EXERCISE AIM: Of all the entries below, only the lines from the one with "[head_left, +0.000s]" up to and including the one with "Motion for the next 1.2" are to be duplicated exactly.

INPUT DATA:
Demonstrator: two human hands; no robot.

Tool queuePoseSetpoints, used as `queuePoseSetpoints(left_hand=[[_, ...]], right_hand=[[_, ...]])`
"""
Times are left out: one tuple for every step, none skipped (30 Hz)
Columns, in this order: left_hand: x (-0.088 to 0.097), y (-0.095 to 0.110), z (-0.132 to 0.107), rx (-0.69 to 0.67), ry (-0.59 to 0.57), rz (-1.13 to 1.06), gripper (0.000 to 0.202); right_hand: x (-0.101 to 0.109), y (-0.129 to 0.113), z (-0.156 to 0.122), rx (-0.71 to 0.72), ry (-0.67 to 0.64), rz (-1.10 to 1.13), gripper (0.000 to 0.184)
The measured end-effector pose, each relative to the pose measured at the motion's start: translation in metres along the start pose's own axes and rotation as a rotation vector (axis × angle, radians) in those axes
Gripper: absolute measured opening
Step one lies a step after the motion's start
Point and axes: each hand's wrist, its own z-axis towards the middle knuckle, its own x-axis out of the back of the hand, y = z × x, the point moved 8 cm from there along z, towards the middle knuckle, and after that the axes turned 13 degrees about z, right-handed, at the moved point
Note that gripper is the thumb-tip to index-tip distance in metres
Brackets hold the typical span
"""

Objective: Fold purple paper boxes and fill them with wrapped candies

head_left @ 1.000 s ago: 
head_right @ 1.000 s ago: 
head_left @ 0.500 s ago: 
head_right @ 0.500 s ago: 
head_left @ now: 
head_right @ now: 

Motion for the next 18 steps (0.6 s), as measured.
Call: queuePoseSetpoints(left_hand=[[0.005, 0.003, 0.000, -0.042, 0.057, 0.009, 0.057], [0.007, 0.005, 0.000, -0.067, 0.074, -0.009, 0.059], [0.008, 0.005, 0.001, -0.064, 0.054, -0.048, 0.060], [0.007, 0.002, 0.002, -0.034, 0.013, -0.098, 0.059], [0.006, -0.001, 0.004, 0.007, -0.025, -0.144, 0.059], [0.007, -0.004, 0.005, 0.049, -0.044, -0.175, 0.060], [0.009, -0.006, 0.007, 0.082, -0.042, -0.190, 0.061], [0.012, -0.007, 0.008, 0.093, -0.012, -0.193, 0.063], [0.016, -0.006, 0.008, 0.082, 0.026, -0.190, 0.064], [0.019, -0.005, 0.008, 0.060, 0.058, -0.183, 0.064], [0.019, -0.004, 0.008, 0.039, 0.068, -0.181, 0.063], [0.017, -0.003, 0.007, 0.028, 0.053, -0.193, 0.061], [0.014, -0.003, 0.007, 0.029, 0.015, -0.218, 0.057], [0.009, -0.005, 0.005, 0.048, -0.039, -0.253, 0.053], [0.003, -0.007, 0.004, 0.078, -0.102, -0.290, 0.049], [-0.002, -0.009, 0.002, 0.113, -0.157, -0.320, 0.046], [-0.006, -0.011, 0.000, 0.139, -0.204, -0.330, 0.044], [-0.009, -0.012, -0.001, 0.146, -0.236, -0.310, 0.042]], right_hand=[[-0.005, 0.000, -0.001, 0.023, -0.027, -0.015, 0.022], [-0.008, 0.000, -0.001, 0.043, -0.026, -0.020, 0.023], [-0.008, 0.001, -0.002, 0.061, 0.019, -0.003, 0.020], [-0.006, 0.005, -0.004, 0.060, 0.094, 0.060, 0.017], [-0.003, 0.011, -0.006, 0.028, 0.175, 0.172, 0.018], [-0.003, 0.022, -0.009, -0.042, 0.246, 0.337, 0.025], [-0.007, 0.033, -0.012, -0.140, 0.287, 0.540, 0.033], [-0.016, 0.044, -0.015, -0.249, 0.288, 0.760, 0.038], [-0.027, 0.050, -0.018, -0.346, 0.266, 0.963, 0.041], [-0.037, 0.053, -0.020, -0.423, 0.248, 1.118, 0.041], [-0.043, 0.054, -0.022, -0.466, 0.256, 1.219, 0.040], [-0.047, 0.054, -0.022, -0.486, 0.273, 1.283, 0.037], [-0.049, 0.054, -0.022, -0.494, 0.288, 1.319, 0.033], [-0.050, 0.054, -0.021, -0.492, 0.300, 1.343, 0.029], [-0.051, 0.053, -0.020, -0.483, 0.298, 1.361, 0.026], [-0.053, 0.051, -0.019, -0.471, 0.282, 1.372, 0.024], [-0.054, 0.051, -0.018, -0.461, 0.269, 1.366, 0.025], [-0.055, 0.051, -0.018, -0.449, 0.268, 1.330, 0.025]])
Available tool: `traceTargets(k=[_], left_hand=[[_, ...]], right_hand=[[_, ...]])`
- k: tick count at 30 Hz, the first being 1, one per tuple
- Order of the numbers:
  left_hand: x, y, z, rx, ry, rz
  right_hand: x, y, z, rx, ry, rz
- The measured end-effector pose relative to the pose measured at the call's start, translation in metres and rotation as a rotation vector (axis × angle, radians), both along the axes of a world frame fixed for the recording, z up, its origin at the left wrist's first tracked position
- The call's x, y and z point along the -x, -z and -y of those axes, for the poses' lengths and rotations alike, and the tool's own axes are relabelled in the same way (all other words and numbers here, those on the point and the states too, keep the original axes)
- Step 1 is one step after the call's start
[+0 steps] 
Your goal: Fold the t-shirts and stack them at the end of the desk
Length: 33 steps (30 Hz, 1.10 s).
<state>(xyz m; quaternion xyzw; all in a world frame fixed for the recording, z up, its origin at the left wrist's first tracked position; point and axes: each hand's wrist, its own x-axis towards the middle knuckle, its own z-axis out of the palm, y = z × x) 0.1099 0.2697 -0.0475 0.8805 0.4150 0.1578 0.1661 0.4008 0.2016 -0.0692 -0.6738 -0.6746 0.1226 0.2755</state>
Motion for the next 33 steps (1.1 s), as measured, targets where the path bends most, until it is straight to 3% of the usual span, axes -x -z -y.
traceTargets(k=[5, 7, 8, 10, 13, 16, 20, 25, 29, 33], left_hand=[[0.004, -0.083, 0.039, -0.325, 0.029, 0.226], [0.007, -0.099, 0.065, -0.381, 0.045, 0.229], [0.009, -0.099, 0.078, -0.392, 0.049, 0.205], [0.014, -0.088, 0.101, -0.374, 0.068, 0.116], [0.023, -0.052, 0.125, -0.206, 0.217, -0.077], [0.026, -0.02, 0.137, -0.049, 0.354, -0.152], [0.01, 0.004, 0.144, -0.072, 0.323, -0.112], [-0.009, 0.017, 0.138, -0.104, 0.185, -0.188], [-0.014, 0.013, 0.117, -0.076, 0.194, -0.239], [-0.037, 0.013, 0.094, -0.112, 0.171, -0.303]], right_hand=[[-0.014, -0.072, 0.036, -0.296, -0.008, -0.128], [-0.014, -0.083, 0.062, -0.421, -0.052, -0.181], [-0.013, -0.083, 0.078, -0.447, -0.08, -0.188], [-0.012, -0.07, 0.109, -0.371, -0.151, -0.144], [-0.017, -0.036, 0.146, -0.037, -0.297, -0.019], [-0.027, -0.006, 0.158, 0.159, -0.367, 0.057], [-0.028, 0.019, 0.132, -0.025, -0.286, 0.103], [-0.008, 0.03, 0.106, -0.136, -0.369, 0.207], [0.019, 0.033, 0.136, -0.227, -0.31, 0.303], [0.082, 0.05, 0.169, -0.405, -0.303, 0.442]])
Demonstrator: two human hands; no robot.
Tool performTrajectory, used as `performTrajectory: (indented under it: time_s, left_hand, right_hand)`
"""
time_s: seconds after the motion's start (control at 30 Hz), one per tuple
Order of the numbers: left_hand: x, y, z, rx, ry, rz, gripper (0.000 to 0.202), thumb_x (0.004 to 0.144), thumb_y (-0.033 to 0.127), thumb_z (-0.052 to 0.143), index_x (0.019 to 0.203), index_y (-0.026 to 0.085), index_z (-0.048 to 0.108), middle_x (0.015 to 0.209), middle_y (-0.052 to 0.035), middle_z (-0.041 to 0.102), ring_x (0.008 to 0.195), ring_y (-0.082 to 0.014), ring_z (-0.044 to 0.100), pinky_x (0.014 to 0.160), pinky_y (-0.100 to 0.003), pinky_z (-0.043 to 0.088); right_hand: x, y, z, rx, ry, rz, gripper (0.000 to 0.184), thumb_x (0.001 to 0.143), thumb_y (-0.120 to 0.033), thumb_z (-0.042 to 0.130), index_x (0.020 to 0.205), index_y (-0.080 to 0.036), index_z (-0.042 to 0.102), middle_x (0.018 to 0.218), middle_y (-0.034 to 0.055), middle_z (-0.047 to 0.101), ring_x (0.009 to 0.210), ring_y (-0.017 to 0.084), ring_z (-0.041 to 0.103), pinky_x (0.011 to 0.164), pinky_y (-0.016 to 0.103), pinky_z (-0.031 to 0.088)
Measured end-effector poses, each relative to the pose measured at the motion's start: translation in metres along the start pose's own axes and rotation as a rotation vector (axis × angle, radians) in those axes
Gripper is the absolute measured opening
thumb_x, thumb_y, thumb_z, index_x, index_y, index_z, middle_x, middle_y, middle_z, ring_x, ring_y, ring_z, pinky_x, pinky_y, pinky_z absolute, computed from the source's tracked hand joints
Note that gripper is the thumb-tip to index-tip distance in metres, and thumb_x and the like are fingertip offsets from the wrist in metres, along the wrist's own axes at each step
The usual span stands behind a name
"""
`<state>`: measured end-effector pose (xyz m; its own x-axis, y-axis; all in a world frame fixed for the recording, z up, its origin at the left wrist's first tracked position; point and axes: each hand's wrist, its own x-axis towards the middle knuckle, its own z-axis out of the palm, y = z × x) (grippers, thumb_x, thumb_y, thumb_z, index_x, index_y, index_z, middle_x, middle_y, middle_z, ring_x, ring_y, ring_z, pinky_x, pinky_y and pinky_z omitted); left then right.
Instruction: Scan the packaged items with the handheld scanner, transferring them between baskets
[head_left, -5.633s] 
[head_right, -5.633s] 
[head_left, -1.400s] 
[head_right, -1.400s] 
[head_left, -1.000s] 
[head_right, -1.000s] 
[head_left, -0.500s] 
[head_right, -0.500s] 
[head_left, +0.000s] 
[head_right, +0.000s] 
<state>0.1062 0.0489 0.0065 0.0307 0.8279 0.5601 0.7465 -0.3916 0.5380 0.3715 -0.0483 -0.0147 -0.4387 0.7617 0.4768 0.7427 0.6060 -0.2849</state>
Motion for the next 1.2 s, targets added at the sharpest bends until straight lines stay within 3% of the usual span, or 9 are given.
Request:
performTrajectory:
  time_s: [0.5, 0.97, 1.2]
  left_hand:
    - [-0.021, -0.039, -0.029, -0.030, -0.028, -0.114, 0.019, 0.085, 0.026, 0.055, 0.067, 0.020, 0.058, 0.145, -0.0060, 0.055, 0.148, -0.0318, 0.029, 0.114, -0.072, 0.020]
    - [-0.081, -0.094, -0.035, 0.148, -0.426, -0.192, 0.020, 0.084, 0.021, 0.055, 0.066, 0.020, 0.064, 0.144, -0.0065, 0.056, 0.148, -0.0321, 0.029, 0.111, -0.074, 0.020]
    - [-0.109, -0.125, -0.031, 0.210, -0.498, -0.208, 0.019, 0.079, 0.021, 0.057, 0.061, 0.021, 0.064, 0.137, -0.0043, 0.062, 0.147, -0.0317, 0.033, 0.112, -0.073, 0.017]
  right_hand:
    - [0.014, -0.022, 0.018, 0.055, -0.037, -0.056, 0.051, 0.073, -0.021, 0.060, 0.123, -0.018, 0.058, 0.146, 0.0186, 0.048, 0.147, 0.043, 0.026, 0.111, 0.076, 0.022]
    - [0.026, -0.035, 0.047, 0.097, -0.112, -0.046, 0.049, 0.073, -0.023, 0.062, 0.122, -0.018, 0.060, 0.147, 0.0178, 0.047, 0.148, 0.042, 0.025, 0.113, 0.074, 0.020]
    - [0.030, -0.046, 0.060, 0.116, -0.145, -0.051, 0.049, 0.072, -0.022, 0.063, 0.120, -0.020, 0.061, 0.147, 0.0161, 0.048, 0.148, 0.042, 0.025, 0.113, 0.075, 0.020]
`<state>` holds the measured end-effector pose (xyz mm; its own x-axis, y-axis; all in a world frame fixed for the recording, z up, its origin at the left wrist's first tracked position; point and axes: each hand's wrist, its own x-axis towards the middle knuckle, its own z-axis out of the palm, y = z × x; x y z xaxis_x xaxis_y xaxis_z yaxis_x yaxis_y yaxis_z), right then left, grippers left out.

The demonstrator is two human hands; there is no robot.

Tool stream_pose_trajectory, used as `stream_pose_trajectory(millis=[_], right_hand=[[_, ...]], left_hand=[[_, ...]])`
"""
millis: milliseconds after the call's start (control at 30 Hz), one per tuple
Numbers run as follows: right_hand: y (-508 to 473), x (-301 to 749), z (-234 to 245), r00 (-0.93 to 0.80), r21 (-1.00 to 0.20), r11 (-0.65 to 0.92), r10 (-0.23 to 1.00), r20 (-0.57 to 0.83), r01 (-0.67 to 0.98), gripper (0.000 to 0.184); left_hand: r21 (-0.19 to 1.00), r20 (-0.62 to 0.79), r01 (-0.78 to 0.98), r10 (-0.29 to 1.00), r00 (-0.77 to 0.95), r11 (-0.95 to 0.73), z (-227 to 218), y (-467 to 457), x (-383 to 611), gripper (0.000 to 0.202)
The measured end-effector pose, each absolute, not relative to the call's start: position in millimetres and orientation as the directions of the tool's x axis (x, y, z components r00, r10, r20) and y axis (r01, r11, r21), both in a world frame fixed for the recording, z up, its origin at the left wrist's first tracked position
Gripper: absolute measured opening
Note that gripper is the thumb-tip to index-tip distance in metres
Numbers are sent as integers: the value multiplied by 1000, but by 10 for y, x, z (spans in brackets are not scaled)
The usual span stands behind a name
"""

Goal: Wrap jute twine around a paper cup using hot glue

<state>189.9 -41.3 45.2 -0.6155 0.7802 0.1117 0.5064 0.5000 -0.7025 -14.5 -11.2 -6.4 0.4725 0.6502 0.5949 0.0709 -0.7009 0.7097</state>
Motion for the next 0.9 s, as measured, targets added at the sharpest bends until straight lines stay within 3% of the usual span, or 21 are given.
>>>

WRITTEN SOLUTION:
[head_left, +0.000s] 
[head_right, +0.000s] 
<state>0.1062 0.0489 0.0065 0.0307 0.8279 0.5601 0.7465 -0.3916 0.5380 0.3715 -0.0483 -0.0147 -0.4387 0.7617 0.4768 0.7427 0.6060 -0.2849</state>
Motion for the next 1.2 s, targets added at the sharpest bends until straight lines stay within 3% of the usual span, or 9 are given.

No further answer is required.